▸ **Required action**: Could you print the stretch of lines below from the one with "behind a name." through the one with "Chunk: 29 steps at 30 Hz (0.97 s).", exactly as they stand and without any pictures?

[Stored records]
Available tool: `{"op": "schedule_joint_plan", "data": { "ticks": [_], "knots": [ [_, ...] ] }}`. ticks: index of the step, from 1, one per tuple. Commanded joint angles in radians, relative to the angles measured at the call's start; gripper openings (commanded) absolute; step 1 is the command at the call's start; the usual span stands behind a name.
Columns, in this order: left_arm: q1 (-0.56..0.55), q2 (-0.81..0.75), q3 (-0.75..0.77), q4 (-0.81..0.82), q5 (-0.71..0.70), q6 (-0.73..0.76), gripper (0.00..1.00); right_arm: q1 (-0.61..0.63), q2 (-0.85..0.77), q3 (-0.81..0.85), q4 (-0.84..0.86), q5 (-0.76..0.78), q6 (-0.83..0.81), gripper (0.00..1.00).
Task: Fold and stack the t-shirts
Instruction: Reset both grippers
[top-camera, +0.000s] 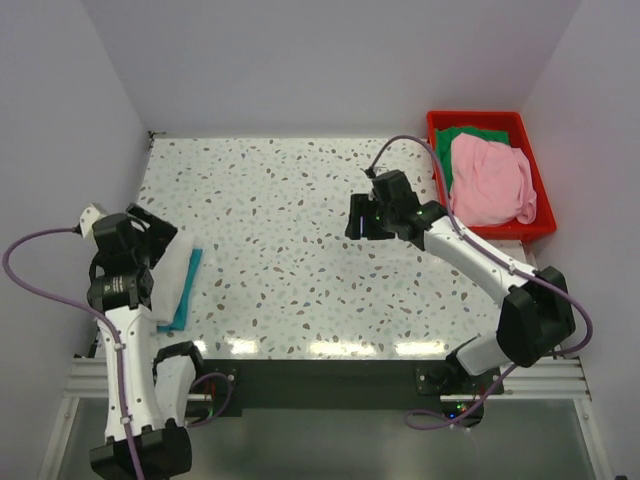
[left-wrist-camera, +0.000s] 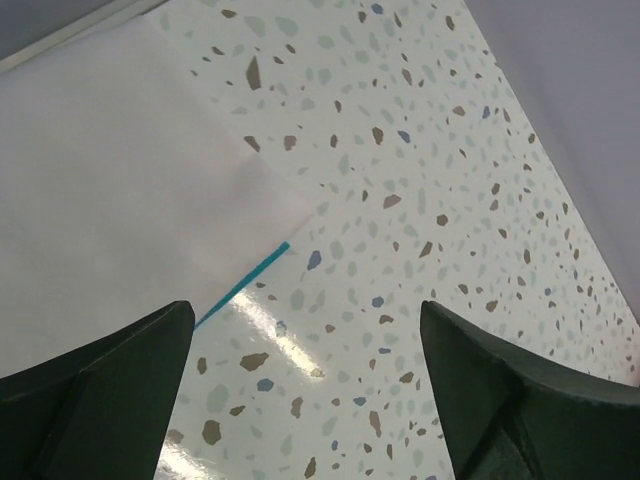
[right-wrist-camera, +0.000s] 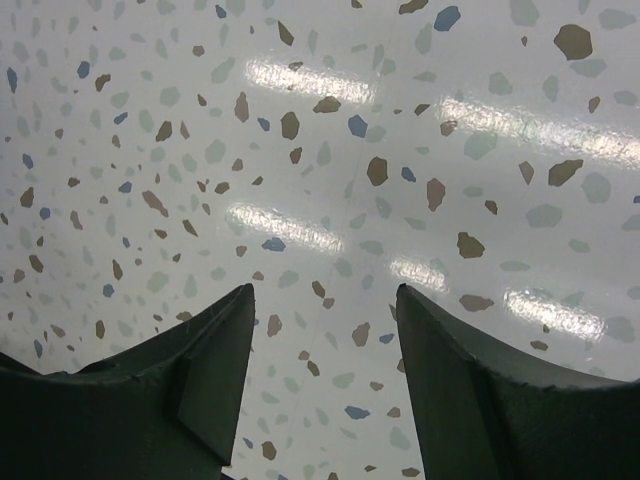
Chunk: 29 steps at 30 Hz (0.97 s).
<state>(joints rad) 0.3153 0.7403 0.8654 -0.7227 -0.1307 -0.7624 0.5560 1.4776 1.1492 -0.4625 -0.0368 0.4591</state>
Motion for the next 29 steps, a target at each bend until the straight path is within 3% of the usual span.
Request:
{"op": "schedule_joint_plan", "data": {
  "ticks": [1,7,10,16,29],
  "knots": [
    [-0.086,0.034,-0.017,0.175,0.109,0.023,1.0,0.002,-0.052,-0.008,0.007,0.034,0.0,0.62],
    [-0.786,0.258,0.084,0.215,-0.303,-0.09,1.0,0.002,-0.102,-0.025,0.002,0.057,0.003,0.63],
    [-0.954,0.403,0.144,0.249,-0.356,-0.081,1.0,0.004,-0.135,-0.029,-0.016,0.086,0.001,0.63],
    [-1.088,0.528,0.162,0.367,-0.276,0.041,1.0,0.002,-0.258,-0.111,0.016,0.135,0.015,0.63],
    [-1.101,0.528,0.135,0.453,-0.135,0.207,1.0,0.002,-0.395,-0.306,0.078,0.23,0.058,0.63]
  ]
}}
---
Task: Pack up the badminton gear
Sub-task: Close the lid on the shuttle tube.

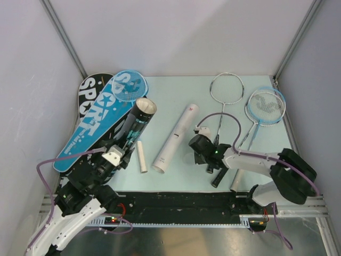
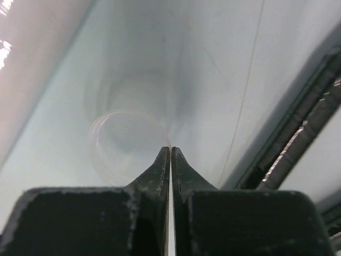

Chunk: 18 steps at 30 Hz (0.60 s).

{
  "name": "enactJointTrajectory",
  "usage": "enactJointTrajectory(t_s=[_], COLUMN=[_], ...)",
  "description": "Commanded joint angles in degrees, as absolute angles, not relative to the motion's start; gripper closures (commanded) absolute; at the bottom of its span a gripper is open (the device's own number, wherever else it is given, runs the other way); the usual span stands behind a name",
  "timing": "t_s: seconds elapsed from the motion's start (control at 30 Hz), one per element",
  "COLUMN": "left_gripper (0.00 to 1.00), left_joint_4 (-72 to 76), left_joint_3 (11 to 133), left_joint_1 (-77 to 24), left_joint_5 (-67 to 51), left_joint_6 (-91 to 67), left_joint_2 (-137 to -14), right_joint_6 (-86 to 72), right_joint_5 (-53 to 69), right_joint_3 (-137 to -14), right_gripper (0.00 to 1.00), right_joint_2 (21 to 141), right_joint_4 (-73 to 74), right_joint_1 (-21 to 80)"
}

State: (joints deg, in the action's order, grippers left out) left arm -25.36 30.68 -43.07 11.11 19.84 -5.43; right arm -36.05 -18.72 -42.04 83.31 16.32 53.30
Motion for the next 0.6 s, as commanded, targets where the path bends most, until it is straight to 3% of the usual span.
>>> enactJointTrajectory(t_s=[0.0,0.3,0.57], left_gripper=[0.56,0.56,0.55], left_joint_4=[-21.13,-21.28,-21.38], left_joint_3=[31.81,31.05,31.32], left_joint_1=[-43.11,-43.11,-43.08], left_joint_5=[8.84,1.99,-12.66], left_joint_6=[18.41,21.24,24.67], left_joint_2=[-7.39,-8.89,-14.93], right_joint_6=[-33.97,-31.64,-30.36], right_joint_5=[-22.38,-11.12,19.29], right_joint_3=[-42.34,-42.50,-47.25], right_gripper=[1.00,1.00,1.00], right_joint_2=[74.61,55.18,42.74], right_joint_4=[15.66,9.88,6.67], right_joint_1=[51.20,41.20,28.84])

▸ **Solved problem**:
Available tool: `{"op": "schedule_joint_plan", "data": { "ticks": [_], "knots": [ [_, ...] ] }}`. ticks: index of the step, from 1, one per tuple. Commanded joint angles in radians, relative to the angles measured at the call's start; gripper openings (commanded) absolute; step 1 is the command at the call's start; the usual span stands behind a name.
Columns, in this order: left_arm: q1 (-0.56..0.55), q2 (-0.81..0.75), q3 (-0.75..0.77), q4 (-0.81..0.82), q5 (-0.71..0.70), q6 (-0.73..0.76), gripper (0.00..1.00); right_arm: q1 (-0.61..0.63), q2 (-0.85..0.77), q3 (-0.81..0.85), q4 (-0.84..0.86), q5 (-0.76..0.78), q6 (-0.83..0.81), gripper (0.00..1.00).
Task: Fold and stack the t-shirts
Instruction: Reset both grippers
[top-camera, +0.000s] 
[left-wrist-camera, +0.000s] 
[right-wrist-camera, +0.000s] 
Chunk: 29 steps at 30 Hz (0.97 s).

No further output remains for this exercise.